В этот период открывается доступ к архивам, у новых политических структур появляются новые возможности для обвинений в отношении так называемого коммунистического режима. В 1994 г. был опубликован заключительный отчет о Кронштадтских событиях Комиссии при президенте России по реабилитации жертв политических репрессий, подготовленный на основании вновь открытых документов. Эти документы публиковались в журнале «Вопросы истории», а затем вышли отдельным сборником. Выводы о причинах выступления кронштадтцев, сделанные в этом отчете, уже знакомы: «Моряки Кронштадта, являвшиеся, как известно, главной опорой большевиков в октябрьские дни 1917 г., одними из первых поняли, что произошла, по существу, подмена Советской власти властью партийной, а идеалы, за которые они боролись, оказались преданными»381. Здесь же ставится вопрос о незаконности последовавшего террора, его чрезмерной жестокости.

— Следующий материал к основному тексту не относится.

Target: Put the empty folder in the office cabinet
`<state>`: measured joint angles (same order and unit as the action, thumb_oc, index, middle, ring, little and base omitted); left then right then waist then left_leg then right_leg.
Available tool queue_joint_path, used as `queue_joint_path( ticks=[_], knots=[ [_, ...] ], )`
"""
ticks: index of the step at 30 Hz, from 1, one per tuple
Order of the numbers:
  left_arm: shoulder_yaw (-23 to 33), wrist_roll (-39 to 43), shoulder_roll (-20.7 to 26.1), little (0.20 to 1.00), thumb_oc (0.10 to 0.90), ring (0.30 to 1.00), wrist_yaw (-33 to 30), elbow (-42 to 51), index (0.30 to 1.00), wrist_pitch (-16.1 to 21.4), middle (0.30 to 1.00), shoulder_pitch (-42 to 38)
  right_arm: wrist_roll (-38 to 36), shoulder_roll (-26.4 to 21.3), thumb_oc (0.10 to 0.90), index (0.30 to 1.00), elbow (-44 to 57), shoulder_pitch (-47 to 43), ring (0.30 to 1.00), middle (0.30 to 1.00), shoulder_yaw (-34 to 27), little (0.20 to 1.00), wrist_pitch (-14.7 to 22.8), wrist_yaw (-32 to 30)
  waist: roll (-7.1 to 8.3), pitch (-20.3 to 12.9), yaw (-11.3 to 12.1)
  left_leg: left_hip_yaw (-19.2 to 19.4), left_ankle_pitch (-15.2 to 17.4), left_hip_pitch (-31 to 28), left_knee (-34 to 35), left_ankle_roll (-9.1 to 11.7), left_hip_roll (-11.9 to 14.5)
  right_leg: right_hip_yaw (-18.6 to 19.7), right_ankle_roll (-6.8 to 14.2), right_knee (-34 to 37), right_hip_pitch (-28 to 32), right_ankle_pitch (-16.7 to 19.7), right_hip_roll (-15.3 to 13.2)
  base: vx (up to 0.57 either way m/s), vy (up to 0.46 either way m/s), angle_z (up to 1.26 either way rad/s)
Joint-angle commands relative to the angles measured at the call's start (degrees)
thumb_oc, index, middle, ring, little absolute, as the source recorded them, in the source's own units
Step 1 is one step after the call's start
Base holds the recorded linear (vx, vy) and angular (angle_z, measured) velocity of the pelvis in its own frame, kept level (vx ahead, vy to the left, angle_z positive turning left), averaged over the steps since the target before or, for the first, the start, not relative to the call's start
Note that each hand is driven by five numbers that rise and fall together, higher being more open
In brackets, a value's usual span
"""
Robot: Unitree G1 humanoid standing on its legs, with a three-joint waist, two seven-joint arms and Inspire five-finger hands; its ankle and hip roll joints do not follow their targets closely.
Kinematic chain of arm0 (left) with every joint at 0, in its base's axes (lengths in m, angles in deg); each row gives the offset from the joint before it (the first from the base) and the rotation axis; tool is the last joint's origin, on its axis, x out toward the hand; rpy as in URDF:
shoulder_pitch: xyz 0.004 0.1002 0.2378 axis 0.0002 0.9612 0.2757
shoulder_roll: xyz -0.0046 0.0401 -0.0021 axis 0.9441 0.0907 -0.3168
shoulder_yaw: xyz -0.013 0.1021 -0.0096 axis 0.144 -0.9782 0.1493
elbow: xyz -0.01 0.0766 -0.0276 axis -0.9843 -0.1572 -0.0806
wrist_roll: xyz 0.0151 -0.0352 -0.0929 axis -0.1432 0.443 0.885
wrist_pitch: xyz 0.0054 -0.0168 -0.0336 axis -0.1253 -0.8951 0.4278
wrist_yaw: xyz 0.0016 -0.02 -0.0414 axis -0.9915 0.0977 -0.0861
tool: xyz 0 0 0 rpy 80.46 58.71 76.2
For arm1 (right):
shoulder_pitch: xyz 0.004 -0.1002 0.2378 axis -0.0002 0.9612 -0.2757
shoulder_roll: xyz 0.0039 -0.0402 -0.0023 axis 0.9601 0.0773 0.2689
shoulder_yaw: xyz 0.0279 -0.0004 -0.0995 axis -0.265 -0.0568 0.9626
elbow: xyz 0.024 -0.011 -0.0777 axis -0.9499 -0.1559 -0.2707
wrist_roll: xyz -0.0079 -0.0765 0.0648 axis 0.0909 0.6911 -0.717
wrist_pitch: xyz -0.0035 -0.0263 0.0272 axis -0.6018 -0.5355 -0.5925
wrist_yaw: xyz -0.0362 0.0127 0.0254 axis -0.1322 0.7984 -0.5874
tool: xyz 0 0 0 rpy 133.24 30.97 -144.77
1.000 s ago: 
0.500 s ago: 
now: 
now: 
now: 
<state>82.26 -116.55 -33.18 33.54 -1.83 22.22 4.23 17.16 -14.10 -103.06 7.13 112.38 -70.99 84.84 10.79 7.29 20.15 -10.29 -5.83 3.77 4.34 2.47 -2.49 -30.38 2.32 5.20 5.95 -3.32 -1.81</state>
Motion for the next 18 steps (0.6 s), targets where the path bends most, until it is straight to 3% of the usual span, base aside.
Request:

Всеми без исключения исследователями, да и самими участниками выступления, отмечалась связь выступления с петроградской «волынкой». Эта связь кронштадтских матросов и питерских рабочих прослеживается еще с 1905 г., с первого кронштадтского выступления. Считается, что здесь налицо сильное влияние так называемых революционных традиций матросов. Авторам, оценивающим «волынку» как причину движения (а не всего лишь повод), это позволяет считать подлинную мотивацию матросов в их «истинной» революционности. Развивая эту мысль, некоторые авторы считают кронштадтское выступление реакцией на отход большевиков от подлинных революционных принципов, а сами события наглядно иллюстрируют тиранические тенденции коммунистического руководства. На такую версию также работают, например, анархические требования уравнивания пайков и беспартийных выборов.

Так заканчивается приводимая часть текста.